'Everything I like is a little bit stronger, a little bit thicker, a little bit harmful for me." So croons Rufus Wainwright on "Cigarettes and Chocolate Milk," the opening cut from his new album, "Poses."
Only a young man whose profession requires him to plumb his own depths would talk about his appetites in such an offhanded way. With his colorful pedigree and offbeat musical influences (Porter, Schubert, Callas), Wainwright already has a head start in the meaningful-subtext department, and that's not even counting the gay Chelsea thing, which, political correctness notwithstanding, is as central to his still-developing oeuvre as his "fetching red leather jacket" is to his self-image.
Though success hasn't gone to Wainwright's head, it's definitely made him more aware of what he can get away with, and what often seemed like reluctant attitudinizing on his debut, comes off here as a fully formed pop sensibility. The languorous vocal style that characterized "Rufus Wainwright" has been institutionalized on "Poses," lending even a funky song like "Shadows" the atmosphere of a dissipated Sunday afternoon spent in the company of the model he met the night before in "California" ("so much to plunder").

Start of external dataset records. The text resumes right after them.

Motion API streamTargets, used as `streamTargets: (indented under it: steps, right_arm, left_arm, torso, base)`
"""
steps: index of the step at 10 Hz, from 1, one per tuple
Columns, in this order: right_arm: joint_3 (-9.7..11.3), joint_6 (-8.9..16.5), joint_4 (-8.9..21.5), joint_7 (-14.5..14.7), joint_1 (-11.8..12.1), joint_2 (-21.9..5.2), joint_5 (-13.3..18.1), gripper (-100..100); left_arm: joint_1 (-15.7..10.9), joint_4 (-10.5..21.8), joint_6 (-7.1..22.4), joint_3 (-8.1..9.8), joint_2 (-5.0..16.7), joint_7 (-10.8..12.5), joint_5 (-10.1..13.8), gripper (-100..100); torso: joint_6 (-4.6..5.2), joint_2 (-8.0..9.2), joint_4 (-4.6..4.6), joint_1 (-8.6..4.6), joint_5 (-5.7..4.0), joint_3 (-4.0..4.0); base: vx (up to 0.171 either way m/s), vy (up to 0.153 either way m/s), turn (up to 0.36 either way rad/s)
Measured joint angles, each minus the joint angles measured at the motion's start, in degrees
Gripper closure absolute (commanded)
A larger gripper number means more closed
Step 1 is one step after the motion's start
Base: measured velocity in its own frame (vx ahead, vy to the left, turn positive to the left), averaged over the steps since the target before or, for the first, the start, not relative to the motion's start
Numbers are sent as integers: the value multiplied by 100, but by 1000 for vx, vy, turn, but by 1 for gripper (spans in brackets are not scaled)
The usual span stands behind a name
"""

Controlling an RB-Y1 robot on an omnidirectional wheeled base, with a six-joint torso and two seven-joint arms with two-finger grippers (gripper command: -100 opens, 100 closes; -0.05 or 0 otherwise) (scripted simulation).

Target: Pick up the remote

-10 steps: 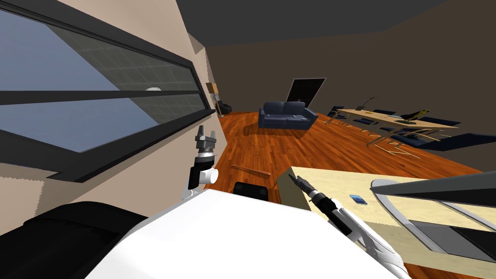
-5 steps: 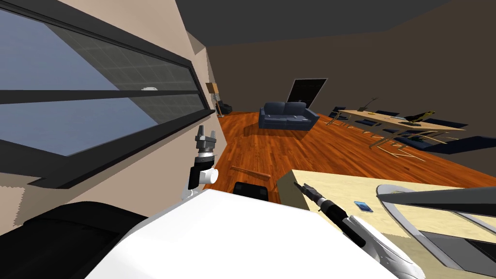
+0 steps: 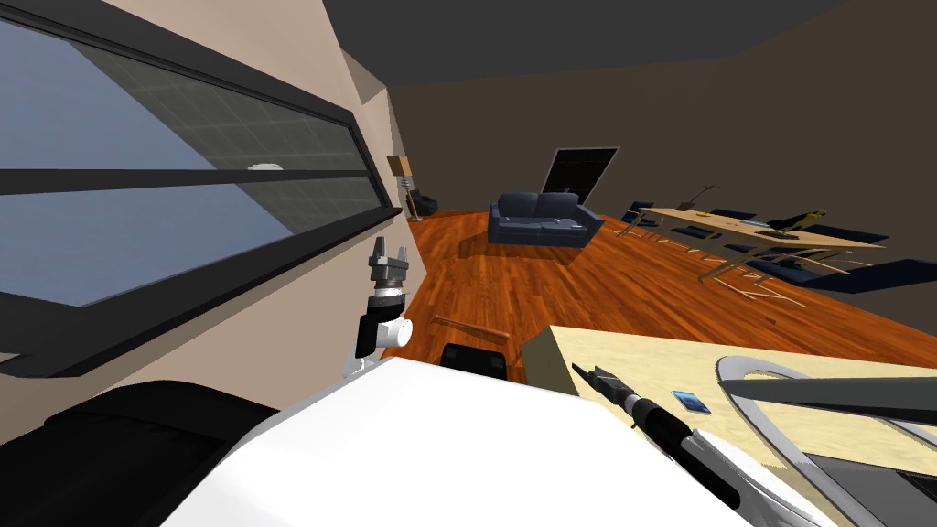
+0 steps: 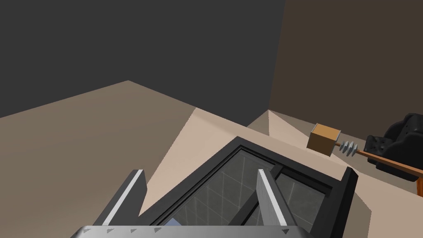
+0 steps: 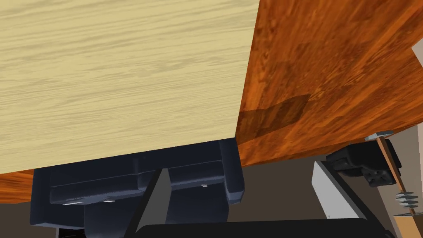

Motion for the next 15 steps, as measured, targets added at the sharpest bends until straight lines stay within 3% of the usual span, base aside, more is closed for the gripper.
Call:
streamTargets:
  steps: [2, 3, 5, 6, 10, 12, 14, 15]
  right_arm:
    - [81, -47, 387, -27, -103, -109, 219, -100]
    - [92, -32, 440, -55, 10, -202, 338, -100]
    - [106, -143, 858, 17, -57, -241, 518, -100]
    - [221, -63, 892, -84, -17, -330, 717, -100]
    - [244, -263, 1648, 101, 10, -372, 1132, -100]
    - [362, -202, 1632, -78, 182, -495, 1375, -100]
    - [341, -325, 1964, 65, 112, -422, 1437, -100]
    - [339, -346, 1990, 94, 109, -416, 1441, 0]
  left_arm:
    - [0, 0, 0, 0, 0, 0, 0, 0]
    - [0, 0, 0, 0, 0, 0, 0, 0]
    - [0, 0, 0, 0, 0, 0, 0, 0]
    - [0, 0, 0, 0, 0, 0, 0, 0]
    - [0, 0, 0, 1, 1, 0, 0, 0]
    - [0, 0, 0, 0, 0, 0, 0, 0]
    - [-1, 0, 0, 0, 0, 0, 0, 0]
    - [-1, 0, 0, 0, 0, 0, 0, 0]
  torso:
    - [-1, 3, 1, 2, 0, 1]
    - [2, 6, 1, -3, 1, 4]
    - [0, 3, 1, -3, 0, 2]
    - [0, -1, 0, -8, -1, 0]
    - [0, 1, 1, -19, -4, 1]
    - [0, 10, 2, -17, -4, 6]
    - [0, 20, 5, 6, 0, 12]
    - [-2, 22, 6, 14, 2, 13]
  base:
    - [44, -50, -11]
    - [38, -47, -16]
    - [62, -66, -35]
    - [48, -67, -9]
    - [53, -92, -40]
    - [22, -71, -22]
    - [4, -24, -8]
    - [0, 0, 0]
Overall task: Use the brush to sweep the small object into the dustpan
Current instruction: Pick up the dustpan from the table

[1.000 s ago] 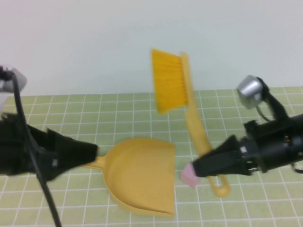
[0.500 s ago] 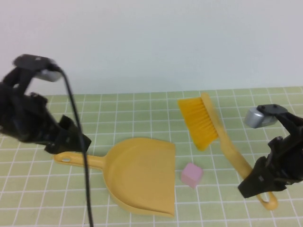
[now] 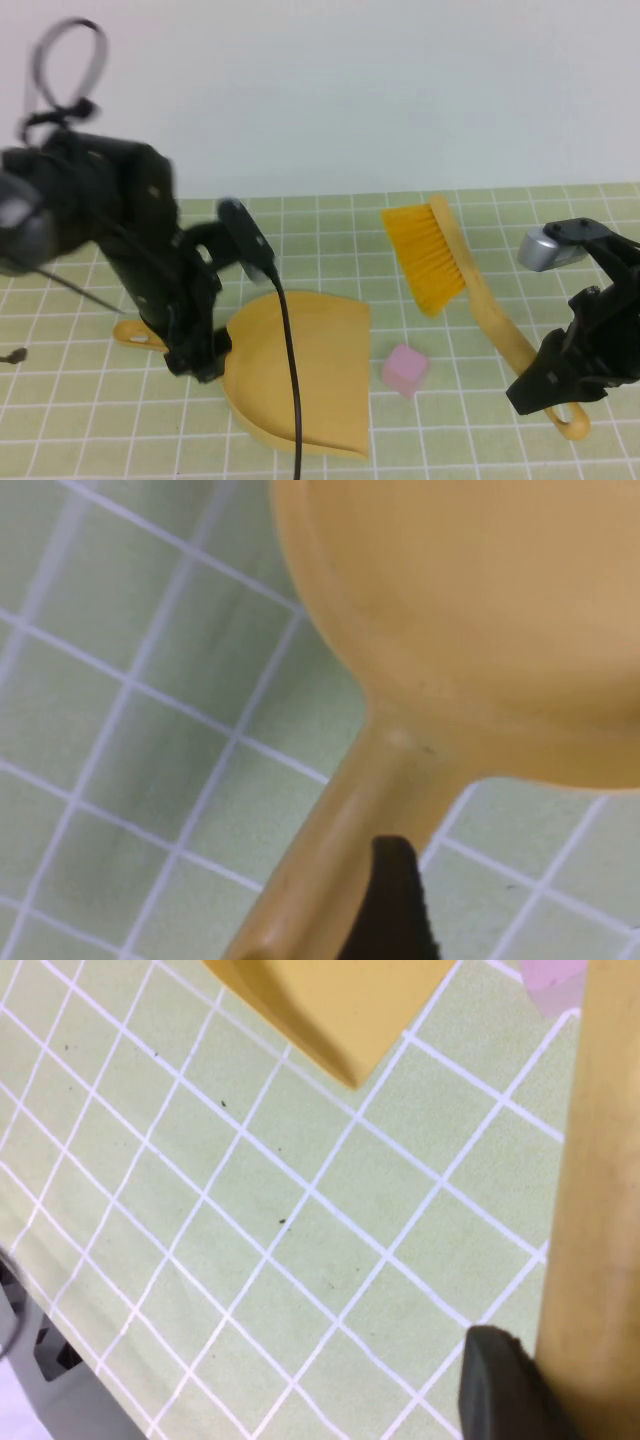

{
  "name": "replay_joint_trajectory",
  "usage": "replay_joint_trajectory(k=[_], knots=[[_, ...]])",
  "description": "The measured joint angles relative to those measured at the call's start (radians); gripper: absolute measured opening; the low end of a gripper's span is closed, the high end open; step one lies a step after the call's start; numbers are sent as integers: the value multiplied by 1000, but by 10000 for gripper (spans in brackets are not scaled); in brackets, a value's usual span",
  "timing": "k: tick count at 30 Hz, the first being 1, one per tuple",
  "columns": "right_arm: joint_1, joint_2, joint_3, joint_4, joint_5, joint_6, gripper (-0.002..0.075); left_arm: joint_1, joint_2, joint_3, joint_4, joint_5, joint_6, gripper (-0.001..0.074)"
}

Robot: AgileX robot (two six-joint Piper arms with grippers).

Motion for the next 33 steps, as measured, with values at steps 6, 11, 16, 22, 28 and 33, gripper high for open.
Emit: replay_joint_trajectory(k=[6,11,16,22,28,33], knots=[[0,0,0,-2,-2,2,169,-30,70,0,130,-10,-2,514],[0,0,0,-2,-13,4,169,-30,70,-1,130,-35,4,514],[0,0,0,-2,-24,6,169,-32,70,-1,193,-80,13,514],[0,0,0,-2,-45,8,169,-32,84,-2,255,-144,18,514],[0,-2,0,-38,-59,46,169,-32,140,-10,272,-121,24,513],[0,-2,0,-128,-65,95,169,-36,151,-12,308,-93,24,513]])
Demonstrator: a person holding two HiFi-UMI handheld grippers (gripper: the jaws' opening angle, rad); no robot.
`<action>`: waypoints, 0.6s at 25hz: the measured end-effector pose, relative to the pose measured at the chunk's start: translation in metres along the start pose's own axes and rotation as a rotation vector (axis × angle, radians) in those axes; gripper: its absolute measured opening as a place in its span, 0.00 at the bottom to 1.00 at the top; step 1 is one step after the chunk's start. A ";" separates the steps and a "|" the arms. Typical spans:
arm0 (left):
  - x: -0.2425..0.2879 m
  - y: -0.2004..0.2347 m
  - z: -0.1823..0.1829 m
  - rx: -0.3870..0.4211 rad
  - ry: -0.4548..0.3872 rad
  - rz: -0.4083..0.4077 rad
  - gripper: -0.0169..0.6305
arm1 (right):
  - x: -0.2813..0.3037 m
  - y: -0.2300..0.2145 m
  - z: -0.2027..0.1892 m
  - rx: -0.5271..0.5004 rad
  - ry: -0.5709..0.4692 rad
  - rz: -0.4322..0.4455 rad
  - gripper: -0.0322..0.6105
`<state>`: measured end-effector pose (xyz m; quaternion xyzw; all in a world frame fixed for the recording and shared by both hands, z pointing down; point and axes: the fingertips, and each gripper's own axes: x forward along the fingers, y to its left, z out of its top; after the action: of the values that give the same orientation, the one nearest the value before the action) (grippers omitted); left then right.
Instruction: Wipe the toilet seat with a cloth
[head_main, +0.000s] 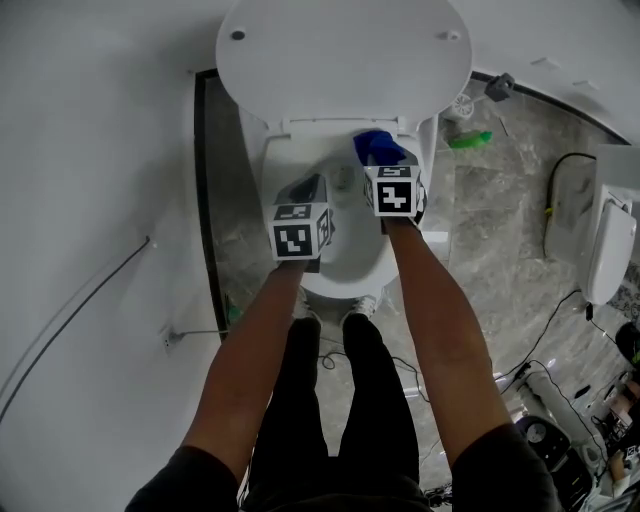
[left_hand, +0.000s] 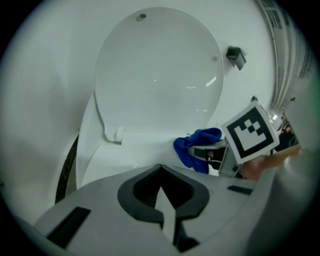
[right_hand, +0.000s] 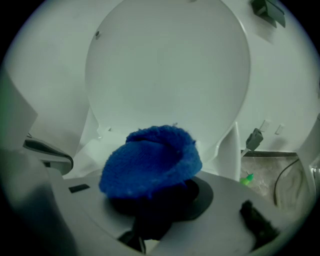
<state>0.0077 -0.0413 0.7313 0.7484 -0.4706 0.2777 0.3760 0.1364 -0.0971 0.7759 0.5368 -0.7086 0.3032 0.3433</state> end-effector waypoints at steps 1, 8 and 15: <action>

He's even gotten up the nerve to dip into the family cookie jar, reeling off a straightforward folk version of his father's 1984 song "One Man Guy," which is not a gay double-entendre, though I'd like to think that Rufus wants us to think it is. And if subtext is all you're looking for, he shares the vocal and instrumental chores on that one with sister Martha and guitarist Teddy Thompson, another product of a famous folk-rock couple (Richard and Linda Thompson) that split when he was just a kid.